The short answer is that seeing, touching, directly experiencing nirvana, while it leads to stream entry and the first stage of enlightenment, it does not end suffering. Reaching the various stages, which can go quite quickly with practice, and even getting to the final stage of full enlightenment (arhatship) still does not end pain. There is pain so long as there is a body. Psychological suffering is optional, so suffering has been done away with. But one definition of dukkha is "pain" (dukkhata).

That still exists until final nirvana -- or parinirvana -- which is not death but often gets called passing away. It is not death because what being was there ever to die? Only suffering (dukkha) came into being, only it passes away. It is not a person because those things by which we conceived or measured a person (the Five Aggregates) are no longer incessantly arising and passing away. One is free of rebirth and all disappointment.

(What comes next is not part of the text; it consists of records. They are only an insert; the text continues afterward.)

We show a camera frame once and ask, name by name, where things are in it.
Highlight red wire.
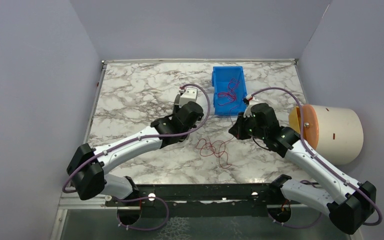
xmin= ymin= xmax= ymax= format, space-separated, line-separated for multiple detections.
xmin=194 ymin=105 xmax=243 ymax=170

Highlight black round spool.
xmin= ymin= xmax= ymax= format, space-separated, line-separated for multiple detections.
xmin=178 ymin=134 xmax=189 ymax=143

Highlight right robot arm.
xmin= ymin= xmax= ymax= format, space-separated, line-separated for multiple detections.
xmin=228 ymin=103 xmax=377 ymax=235

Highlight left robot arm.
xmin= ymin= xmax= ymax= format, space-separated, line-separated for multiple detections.
xmin=66 ymin=101 xmax=204 ymax=201

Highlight blue plastic bin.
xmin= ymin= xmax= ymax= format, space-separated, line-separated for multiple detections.
xmin=211 ymin=66 xmax=247 ymax=117

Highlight white cylinder with orange lid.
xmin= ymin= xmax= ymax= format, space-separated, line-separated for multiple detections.
xmin=288 ymin=104 xmax=364 ymax=166

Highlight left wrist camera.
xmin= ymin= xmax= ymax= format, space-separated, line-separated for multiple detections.
xmin=178 ymin=86 xmax=198 ymax=108

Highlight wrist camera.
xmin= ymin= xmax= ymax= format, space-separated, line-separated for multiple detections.
xmin=242 ymin=94 xmax=261 ymax=118
xmin=178 ymin=86 xmax=198 ymax=108

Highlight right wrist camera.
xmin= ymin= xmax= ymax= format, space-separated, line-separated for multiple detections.
xmin=242 ymin=94 xmax=261 ymax=118

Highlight red wires in bin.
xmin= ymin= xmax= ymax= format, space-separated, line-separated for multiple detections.
xmin=217 ymin=78 xmax=243 ymax=107

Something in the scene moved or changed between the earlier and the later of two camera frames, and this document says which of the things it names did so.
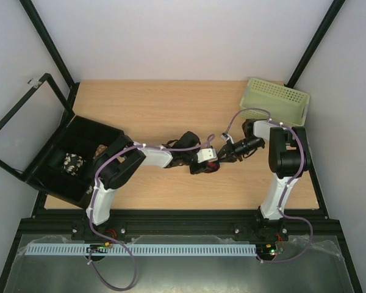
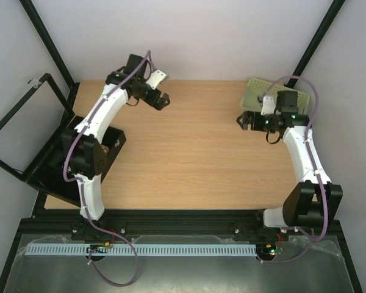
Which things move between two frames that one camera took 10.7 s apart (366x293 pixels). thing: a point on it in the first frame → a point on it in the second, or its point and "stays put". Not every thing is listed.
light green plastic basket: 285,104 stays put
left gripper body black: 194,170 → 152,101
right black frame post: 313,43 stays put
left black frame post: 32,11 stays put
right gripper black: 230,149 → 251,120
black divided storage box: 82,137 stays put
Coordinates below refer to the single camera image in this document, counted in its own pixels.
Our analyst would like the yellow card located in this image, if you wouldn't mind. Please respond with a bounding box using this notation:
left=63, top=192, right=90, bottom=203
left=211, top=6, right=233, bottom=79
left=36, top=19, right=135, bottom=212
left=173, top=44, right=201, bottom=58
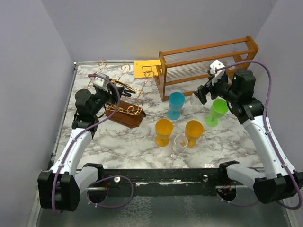
left=134, top=60, right=160, bottom=79

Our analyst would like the clear glass near rack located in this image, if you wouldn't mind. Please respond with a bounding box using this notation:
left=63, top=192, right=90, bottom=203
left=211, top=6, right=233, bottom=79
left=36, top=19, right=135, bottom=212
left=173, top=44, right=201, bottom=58
left=190, top=93, right=202, bottom=106

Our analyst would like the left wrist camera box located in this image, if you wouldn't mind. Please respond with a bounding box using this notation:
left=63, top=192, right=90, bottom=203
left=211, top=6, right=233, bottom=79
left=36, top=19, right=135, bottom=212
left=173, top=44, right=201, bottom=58
left=92, top=74, right=109, bottom=91

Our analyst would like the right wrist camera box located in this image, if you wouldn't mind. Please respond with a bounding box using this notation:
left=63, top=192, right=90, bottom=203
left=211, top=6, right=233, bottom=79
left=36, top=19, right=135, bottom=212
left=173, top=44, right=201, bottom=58
left=209, top=60, right=225, bottom=84

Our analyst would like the gold wire wine glass rack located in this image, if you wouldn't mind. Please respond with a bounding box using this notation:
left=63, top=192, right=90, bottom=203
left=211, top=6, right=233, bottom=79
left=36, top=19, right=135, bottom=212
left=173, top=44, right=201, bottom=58
left=95, top=59, right=154, bottom=128

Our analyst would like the clear glass near front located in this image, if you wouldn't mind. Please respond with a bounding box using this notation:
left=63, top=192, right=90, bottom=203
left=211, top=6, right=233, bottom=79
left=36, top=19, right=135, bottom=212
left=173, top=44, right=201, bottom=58
left=171, top=135, right=188, bottom=158

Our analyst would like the black base frame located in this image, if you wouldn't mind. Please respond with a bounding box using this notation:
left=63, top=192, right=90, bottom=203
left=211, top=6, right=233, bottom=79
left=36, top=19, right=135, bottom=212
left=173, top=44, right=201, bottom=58
left=85, top=163, right=239, bottom=198

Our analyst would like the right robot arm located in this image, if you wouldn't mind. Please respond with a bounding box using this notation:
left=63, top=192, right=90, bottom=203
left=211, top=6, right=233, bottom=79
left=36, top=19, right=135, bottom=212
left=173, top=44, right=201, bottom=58
left=194, top=69, right=303, bottom=208

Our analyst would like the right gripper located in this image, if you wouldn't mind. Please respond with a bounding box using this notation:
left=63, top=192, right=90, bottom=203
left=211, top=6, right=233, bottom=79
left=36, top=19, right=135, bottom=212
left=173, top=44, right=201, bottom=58
left=194, top=72, right=239, bottom=104

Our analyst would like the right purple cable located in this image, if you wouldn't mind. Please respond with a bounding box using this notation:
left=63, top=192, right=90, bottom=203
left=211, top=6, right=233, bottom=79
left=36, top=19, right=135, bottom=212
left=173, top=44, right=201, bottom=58
left=214, top=60, right=302, bottom=210

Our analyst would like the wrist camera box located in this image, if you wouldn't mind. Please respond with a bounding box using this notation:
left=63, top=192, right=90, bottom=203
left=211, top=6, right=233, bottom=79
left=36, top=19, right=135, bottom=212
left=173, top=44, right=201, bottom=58
left=92, top=74, right=109, bottom=91
left=209, top=60, right=225, bottom=84

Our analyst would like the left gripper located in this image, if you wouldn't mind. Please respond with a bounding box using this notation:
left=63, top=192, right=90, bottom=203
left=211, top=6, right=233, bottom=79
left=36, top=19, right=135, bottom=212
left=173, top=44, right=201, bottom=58
left=92, top=83, right=125, bottom=116

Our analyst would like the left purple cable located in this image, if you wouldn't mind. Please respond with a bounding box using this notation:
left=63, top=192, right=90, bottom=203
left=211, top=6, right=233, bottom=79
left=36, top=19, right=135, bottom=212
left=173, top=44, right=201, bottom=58
left=51, top=73, right=120, bottom=215

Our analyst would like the purple cable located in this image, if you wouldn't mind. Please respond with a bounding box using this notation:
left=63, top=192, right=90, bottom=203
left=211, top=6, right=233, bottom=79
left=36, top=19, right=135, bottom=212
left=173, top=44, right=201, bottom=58
left=51, top=73, right=120, bottom=215
left=214, top=60, right=302, bottom=210

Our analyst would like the blue plastic wine glass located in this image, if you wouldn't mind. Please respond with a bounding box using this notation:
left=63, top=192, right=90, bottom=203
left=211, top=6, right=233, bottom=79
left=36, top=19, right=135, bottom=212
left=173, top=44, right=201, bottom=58
left=167, top=92, right=185, bottom=120

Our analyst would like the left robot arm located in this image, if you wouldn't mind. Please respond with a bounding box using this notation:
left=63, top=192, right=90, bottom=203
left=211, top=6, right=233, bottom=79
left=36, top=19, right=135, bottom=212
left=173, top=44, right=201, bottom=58
left=37, top=84, right=128, bottom=214

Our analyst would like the green plastic wine glass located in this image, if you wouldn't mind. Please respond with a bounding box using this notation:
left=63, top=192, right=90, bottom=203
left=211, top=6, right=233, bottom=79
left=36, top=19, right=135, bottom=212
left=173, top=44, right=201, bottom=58
left=205, top=99, right=229, bottom=127

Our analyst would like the wooden dish rack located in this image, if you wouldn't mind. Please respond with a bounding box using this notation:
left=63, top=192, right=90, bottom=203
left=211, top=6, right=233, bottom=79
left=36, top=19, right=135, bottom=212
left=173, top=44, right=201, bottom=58
left=155, top=36, right=259, bottom=101

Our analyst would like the orange plastic wine glass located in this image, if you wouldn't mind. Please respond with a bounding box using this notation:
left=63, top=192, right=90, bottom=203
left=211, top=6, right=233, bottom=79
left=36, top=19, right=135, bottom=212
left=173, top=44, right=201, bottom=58
left=185, top=120, right=204, bottom=148
left=155, top=119, right=173, bottom=147

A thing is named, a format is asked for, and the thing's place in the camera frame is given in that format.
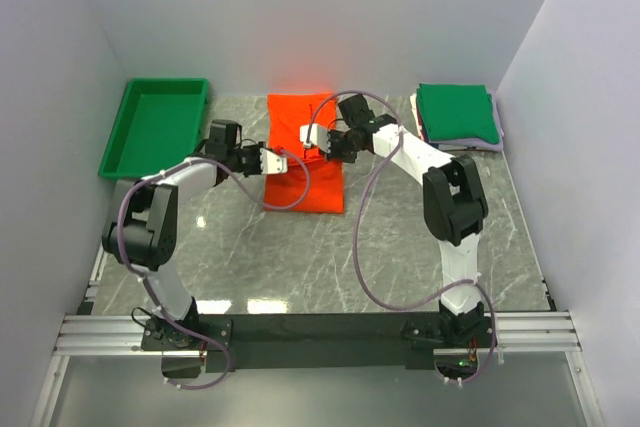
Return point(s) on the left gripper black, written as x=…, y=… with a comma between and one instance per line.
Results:
x=256, y=147

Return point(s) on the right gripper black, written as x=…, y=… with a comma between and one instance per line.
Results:
x=333, y=155

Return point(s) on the orange t shirt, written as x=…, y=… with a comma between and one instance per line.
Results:
x=318, y=184

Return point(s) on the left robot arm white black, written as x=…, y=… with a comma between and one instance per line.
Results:
x=141, y=229

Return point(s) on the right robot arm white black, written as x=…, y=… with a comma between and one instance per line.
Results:
x=454, y=207

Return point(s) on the red blue folded t shirt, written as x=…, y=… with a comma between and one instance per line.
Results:
x=424, y=134

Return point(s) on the white folded t shirt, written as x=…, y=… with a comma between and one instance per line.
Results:
x=416, y=116

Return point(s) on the green plastic bin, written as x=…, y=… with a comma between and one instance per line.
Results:
x=159, y=122

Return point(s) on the green folded t shirt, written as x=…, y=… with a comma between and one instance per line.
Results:
x=451, y=111

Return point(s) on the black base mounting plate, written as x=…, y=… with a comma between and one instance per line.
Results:
x=287, y=341

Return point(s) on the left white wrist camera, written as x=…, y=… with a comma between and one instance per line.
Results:
x=272, y=163

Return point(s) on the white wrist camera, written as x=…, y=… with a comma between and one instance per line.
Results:
x=314, y=136
x=272, y=163

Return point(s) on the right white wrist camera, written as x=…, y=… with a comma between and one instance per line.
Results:
x=314, y=136

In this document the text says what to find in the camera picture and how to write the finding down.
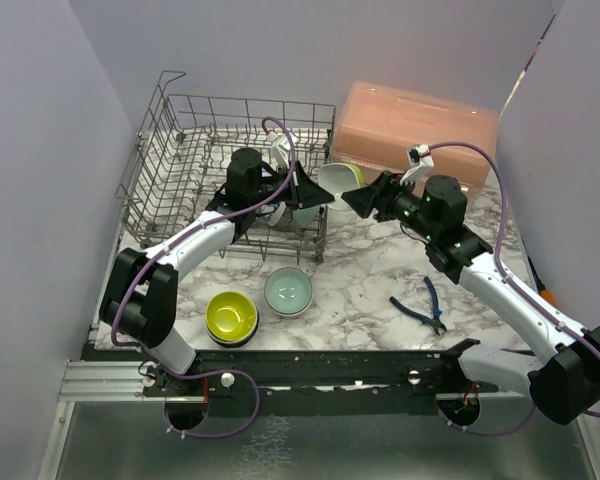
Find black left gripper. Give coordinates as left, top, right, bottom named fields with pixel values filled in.
left=250, top=160, right=335, bottom=211

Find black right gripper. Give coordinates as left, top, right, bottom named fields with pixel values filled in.
left=344, top=169, right=439, bottom=241

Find celadon green bowl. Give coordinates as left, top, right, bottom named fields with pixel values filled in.
left=292, top=206, right=321, bottom=228

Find white square bowl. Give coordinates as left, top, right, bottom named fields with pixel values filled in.
left=318, top=163, right=364, bottom=211

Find blue floral bowl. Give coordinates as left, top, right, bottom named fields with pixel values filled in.
left=259, top=202, right=286, bottom=226

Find yellow-green bowl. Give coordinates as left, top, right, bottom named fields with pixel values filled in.
left=206, top=291, right=258, bottom=340

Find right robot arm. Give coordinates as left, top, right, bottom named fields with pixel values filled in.
left=341, top=172, right=600, bottom=425

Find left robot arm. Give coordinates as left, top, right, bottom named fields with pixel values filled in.
left=98, top=147, right=334, bottom=395

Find grey bowl under yellow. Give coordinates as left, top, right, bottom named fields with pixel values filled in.
left=207, top=323, right=259, bottom=348

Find orange-tipped screwdriver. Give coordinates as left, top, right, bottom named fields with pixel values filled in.
left=527, top=257, right=556, bottom=306

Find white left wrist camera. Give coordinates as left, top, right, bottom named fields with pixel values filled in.
left=266, top=131, right=291, bottom=170

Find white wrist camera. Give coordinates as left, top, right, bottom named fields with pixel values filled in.
left=266, top=131, right=291, bottom=170
left=399, top=144, right=434, bottom=186

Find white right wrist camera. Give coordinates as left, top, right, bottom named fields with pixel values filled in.
left=399, top=144, right=434, bottom=186

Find grey wire dish rack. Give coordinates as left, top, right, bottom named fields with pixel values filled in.
left=116, top=70, right=336, bottom=250

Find blue-handled pliers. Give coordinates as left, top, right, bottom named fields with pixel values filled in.
left=389, top=275, right=449, bottom=335

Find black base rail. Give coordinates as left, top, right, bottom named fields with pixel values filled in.
left=79, top=347, right=501, bottom=416

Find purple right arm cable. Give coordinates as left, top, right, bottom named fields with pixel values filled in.
left=427, top=141, right=600, bottom=436

But to say anymore of nirvana necessarily leads to wrong views or the holding of views about it. It is incomprehensible by words and concepts. It is not like our present experience, and it is not the opposite of it. The Buddha described it with similes, but by using negative terms (such as not this and not that), people frequently misconstrue it as nothingness or either of the twin wrong views called eternalism and annihilationism, which logics dictates, "If it's not one, it has to be the other" when, in fact, they are both wrong. Here the matter is explained in more detail: buddhism.stackexchange.com/questions/10793

1 comment:

Tony said...

The performing arts are noble professions, and I really can't sympathize with this phillistine and puritan point of view that degrades the value of culture (indeed, this reflects societal militancy, even though this article curiously lists actors and comedians alongside soldiers and butchers of all people). I would expect this preaching from the Taliban or other fanatics and ignorant religious types.

Literature, theater, cinema, music, etc. are *not* inherently wrong professions, and the fact that this article singles out the arts while ignoring many other more common (and arguably more harmful) professions, ones lauded by the status quo, is an indication of the bourgeois and even authoritarian mentality here.

Now, can the performing arts be misused? Yes, and they are, all the time. But ignoring its root cause in capitalism and the industrialization of culture creates the illusion that the real problem isn't how *all* professions are ethically compromised by market values (including the for-profit media, the context in which this very article appears).